- **Problem to solve**:
Whichever lines of the material contain "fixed", copy each of them.

.....

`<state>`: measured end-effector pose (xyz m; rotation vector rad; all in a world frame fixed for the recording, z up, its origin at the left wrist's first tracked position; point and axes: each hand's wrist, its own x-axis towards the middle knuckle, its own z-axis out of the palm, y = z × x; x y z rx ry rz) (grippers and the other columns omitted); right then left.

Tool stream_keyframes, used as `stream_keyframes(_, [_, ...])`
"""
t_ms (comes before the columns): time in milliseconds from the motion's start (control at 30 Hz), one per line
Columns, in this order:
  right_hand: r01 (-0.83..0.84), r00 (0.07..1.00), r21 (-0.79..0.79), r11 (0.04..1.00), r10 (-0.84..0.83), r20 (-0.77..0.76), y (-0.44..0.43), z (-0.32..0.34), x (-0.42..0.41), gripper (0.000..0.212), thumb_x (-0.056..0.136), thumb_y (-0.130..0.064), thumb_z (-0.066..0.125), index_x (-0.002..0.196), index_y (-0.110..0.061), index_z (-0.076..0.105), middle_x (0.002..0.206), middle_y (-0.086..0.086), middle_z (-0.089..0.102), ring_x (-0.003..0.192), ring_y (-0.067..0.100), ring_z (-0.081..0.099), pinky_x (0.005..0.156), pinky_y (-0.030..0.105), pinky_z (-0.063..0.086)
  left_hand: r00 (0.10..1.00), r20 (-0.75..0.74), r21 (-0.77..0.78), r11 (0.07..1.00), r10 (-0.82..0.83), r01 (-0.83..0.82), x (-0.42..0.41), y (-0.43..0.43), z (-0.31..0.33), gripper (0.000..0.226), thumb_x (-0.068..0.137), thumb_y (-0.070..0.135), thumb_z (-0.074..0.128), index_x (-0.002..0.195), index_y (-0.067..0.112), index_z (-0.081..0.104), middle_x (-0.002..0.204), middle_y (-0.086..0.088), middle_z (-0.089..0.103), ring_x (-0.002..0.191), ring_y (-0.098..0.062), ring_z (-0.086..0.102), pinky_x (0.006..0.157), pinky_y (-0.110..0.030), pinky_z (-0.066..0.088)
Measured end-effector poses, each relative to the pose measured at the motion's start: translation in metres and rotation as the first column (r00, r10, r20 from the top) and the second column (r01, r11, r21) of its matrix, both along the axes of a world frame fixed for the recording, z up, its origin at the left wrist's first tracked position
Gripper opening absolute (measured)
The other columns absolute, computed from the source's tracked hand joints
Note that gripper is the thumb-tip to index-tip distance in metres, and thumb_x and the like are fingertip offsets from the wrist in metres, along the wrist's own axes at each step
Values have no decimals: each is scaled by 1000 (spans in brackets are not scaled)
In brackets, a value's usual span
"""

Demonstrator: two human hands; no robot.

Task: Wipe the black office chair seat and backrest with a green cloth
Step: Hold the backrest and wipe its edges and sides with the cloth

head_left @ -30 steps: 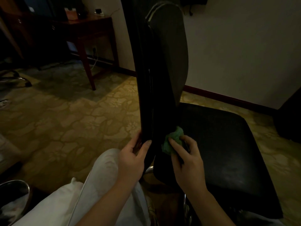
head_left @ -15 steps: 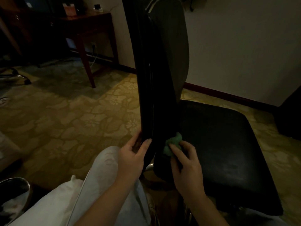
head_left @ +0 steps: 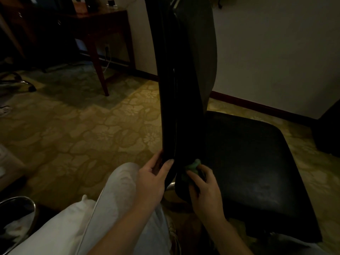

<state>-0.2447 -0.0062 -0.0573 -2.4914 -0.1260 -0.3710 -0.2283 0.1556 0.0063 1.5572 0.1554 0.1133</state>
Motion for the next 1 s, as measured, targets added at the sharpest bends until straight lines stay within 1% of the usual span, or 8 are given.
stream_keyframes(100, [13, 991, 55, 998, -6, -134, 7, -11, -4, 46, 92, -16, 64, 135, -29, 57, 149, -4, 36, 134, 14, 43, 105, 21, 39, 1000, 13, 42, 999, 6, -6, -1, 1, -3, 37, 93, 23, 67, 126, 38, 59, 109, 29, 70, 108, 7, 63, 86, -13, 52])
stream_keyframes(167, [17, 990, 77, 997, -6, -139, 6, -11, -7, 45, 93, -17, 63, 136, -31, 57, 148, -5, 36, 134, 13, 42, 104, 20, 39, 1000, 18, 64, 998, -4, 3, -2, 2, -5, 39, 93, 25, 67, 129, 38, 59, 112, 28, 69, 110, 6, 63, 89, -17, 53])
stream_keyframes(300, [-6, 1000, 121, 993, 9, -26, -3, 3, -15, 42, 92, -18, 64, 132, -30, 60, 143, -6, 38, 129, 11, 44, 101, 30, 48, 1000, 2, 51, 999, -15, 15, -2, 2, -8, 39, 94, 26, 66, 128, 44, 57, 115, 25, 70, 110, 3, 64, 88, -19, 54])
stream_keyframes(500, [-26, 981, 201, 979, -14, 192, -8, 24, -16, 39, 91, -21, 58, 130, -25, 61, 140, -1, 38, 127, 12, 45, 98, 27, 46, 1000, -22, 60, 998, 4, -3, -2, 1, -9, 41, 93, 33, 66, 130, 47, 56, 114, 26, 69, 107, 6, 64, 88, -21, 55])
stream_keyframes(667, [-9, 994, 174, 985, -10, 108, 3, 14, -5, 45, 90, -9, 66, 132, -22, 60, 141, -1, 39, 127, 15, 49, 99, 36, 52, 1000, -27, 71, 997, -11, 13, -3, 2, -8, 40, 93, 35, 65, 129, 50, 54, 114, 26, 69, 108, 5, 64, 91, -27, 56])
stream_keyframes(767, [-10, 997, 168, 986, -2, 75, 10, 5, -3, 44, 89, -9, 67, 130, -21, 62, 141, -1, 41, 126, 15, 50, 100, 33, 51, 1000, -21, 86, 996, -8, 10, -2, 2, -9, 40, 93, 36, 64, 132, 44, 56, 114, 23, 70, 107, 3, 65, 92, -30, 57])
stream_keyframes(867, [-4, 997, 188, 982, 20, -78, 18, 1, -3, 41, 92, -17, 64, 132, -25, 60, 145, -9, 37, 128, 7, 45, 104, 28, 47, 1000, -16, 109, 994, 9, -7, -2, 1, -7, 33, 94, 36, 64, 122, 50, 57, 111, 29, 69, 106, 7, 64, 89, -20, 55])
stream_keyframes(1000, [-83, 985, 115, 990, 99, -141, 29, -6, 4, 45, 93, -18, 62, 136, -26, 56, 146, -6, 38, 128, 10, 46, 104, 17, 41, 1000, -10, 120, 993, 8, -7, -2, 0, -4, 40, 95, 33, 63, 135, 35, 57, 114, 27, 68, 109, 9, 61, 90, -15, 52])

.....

- **Exercise answer**:
`<state>`: measured end-effector pose (xyz m; rotation vector rad; all in a world frame fixed for the recording, z up, its origin at the left wrist's first tracked position; point and axes: each hand's wrist, its own x-axis towards the middle knuckle, its own z-axis out of the palm, y = z × x; x y z rx ry rz) (grippers and the other columns omitted); right then left.
Measured end-effector poses, each relative to the pose measured at the motion's start: translation in metres and rotation as the first column (r00, r10, r20 from the top) and the second column (r01, r11, r21) of its matrix, both along the axes of a world frame fixed for the recording, z up, its origin at the left wrist's first tracked position

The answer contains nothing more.